Buenos Aires daily Clarin in an editorial asks for the Argentine government to release and disclose documents to public scrutiny, referred to the Argentine landing in the Falklands/Malvinas conflict in 1982 since next 2 April 2012, thirty years would have elapsed.
“It is time to again debate the frustration which opened the path for the restoration of democracy in Argentina and the motives and responsibilities of that decision” says Clarin which defines Malvinas as a ‘national cause’ which runs across society, ‘an emotion with no ages’.
But it was also an excuse or a reason, a resource to which the then dictatorship of General Galtieri and the rest of the military brass appealed “to distract us from grave domestic issues”.
The lost war of 1982 has not been assumed although its consequences are evident: whatever conclusion of those tragic days from that dramatic autumn can only admit that the Argentine position regarding the Malvinas has back stepped and what was advanced through negotiations, no longer exits.
“Further more self determination of the Islands is in the agenda in spite of the diplomatic efforts to confront it”.

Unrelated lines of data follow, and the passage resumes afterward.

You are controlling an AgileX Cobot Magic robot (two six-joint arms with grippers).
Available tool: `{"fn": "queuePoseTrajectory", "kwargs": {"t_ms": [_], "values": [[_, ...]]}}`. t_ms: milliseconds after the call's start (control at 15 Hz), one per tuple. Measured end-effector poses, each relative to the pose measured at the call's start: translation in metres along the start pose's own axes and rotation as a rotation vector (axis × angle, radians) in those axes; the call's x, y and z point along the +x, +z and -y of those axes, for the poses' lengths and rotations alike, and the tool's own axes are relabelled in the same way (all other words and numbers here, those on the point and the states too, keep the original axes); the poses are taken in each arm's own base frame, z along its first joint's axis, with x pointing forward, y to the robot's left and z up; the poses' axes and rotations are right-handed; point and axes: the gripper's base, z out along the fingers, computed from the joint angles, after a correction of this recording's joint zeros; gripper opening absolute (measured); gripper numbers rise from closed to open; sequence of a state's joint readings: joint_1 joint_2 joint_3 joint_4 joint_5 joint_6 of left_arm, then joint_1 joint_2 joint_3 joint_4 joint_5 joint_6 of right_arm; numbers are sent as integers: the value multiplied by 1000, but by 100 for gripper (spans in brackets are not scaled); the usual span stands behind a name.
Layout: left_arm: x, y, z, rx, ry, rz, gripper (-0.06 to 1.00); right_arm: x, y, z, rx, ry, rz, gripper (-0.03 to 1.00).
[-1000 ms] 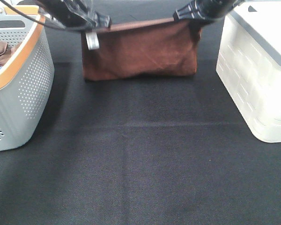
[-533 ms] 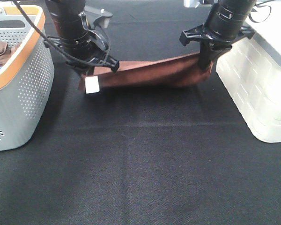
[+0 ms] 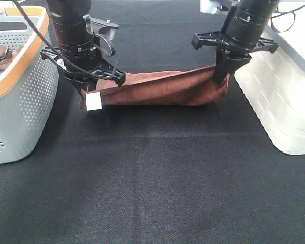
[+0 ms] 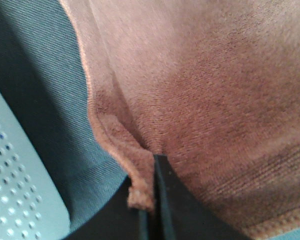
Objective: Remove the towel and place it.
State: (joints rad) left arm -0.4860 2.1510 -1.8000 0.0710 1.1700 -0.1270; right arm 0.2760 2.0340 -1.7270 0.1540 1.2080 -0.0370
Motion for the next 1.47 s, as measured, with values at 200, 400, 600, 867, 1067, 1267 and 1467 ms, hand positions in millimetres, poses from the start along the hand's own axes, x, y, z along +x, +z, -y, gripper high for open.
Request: {"fn": "queuePoseTrajectory", "kwargs": {"t_ms": [200,400,600,867,1067,1267,1467], "values": [[1,0,2,27,-12,-15,0,12,18,3,1,19,-82,0],[3,0,5,49,-22,-30,0,23,35,6,1,47,-152,0],[22,23,9,82,-37,-138,0,38,53,6,-25,72,-224,0],[34,36,11,89,-42,-198,0,45,65,4,-53,94,-243,0],[35,37,10,78,-37,-205,3,46,67,6,-37,92,-241,20],[36,37,8,72,-27,-215,45,48,66,9,-17,88,-268,64],[36,37,9,88,-3,-217,64,50,66,8,-27,80,-289,71]]}}
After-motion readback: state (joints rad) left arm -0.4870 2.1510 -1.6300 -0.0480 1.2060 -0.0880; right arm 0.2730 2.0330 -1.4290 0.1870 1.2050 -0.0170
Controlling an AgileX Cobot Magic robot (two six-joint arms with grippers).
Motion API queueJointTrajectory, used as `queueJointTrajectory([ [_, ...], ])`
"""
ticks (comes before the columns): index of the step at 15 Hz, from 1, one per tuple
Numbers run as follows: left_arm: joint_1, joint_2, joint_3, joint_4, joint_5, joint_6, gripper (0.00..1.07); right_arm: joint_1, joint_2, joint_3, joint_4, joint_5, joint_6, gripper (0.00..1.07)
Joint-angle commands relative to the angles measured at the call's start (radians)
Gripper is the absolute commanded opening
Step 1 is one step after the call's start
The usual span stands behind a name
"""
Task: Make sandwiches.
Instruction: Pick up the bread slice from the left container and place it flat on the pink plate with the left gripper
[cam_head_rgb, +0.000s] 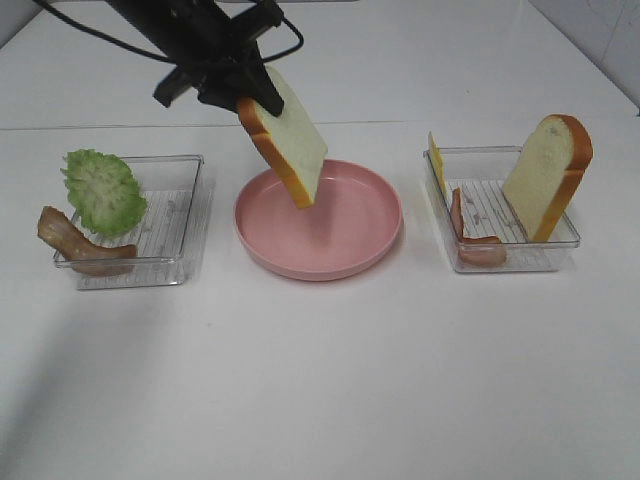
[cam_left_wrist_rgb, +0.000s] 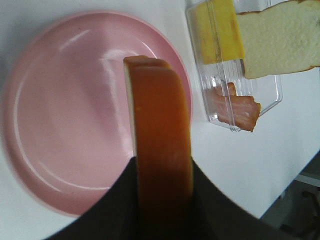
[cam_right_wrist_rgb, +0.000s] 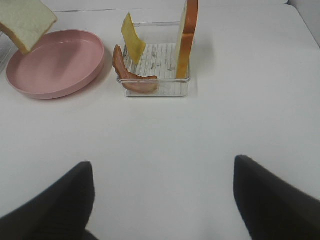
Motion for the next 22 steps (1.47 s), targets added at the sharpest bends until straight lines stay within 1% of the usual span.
queueJointTrajectory([
  [1,-0.002,0.084,-0.003,-0.141,-0.019,0.050,0.00,-0.003,-0.012,0.002,0.002,-0.012,-0.008,0.73],
  [2,-0.003,0.102,-0.003,-0.170,-0.025,0.064,0.00,-0.003,-0.012,0.002,0.002,-0.012,-0.008,0.73],
  [4,-0.010,0.154,-0.003,-0.255,-0.063,0.109,0.00,-0.003,-0.012,0.002,0.002,-0.012,-0.008,0.73],
  [6,-0.015,0.194,-0.003,-0.329,-0.112,0.136,0.00,-0.003,-0.012,0.002,0.002,-0.012,-0.008,0.73],
  [8,-0.018,0.221,-0.003,-0.392,-0.118,0.155,0.00,-0.003,-0.012,0.002,0.002,-0.012,-0.008,0.73],
  [9,-0.020,0.232,-0.003,-0.397,-0.109,0.154,0.00,-0.003,-0.012,0.002,0.002,-0.012,-0.008,0.73],
  [13,-0.020,0.242,-0.003,-0.368,-0.109,0.145,0.00,-0.003,-0.012,0.002,0.002,-0.012,-0.008,0.73],
  [14,-0.021,0.242,-0.003,-0.365,-0.111,0.119,0.02,-0.003,-0.012,0.002,0.002,-0.012,-0.008,0.73],
  [15,-0.021,0.242,-0.003,-0.355,-0.109,0.088,0.08,-0.003,-0.012,0.002,0.002,-0.012,-0.008,0.73],
  [16,-0.021,0.242,-0.003,-0.337,-0.109,0.070,0.18,-0.003,-0.012,0.002,0.002,-0.012,-0.008,0.73],
  [17,-0.021,0.242,-0.003,-0.320,-0.109,0.071,0.29,-0.003,-0.012,0.002,0.002,-0.012,-0.008,0.73],
  [18,-0.021,0.242,-0.003,-0.316,-0.109,0.071,0.44,-0.003,-0.012,0.002,0.002,-0.012,-0.008,0.73],
  [19,-0.021,0.241,-0.003,-0.317,-0.109,0.071,0.56,-0.003,-0.012,0.002,0.002,-0.012,-0.008,0.73],
  [20,-0.021,0.239,-0.003,-0.317,-0.102,0.116,0.73,-0.003,-0.012,0.002,0.002,-0.012,-0.008,0.73],
  [21,-0.021,0.239,-0.004,-0.317,-0.095,0.135,0.74,-0.003,-0.012,0.002,0.002,-0.012,-0.008,0.73],
  [22,-0.021,0.239,-0.004,-0.317,-0.095,0.135,0.74,-0.003,-0.012,0.002,0.002,-0.012,-0.008,0.73],
])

Clarin insists that it must be officially established what really happened, because the Argentine Armed Forces, rabidly anticommunist and which collaborated secretly with the CIA in Honduras and Nicaragua against the Sandinistas with reactionary and extremist messianic inspiration ended as allies of Kadaffi, Fidel Castro and the Non Aligned movement.
This schizophrenia was clearly verified during the war with Britain when the anticommunist crusaders finished surrounded by western powers in whose name they said to be fighting to extermination the domestic dissidence in Argentina.

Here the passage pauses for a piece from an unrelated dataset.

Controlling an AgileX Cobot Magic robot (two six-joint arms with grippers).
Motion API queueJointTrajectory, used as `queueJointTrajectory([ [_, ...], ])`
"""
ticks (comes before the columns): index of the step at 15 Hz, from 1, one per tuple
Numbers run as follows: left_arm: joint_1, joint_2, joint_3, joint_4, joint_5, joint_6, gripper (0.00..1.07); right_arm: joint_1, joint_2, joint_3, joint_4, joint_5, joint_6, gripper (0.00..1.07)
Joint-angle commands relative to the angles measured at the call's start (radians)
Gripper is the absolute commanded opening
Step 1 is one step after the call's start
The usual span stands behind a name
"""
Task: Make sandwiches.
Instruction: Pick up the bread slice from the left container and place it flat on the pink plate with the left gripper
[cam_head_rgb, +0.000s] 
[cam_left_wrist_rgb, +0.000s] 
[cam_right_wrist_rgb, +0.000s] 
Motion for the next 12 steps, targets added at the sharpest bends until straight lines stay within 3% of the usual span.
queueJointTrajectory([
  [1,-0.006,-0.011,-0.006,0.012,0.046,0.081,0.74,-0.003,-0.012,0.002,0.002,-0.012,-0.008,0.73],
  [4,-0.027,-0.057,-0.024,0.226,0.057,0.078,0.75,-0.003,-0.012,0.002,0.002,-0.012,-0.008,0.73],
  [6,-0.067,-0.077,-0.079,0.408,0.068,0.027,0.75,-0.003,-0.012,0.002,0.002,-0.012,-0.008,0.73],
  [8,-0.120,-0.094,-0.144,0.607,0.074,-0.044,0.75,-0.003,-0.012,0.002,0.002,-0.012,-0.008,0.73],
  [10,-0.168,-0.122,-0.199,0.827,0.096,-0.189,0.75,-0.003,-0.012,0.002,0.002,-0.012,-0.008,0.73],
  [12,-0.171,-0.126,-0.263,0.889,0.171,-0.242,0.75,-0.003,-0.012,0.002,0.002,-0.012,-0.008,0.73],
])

However in spite of the delay and feet dragging of the Argentine government in opening the documents from the time, investigative journalism has contributed amply to help surface true history points out Clarin.
Thirty years from that lost war, “secret documents of that time as well as other papers remain protected, and are of impossible access for history research”. What has been revealed to far, which is a lot, has been possible because some public and private sources opened their personal archives. But in spite of the current preaching “the Argentine State continues to resist public scrutiny”.
The opinion piece concludes saying it would be a great contribution if by law all locks are removed and access is available to all that crucial information from true history.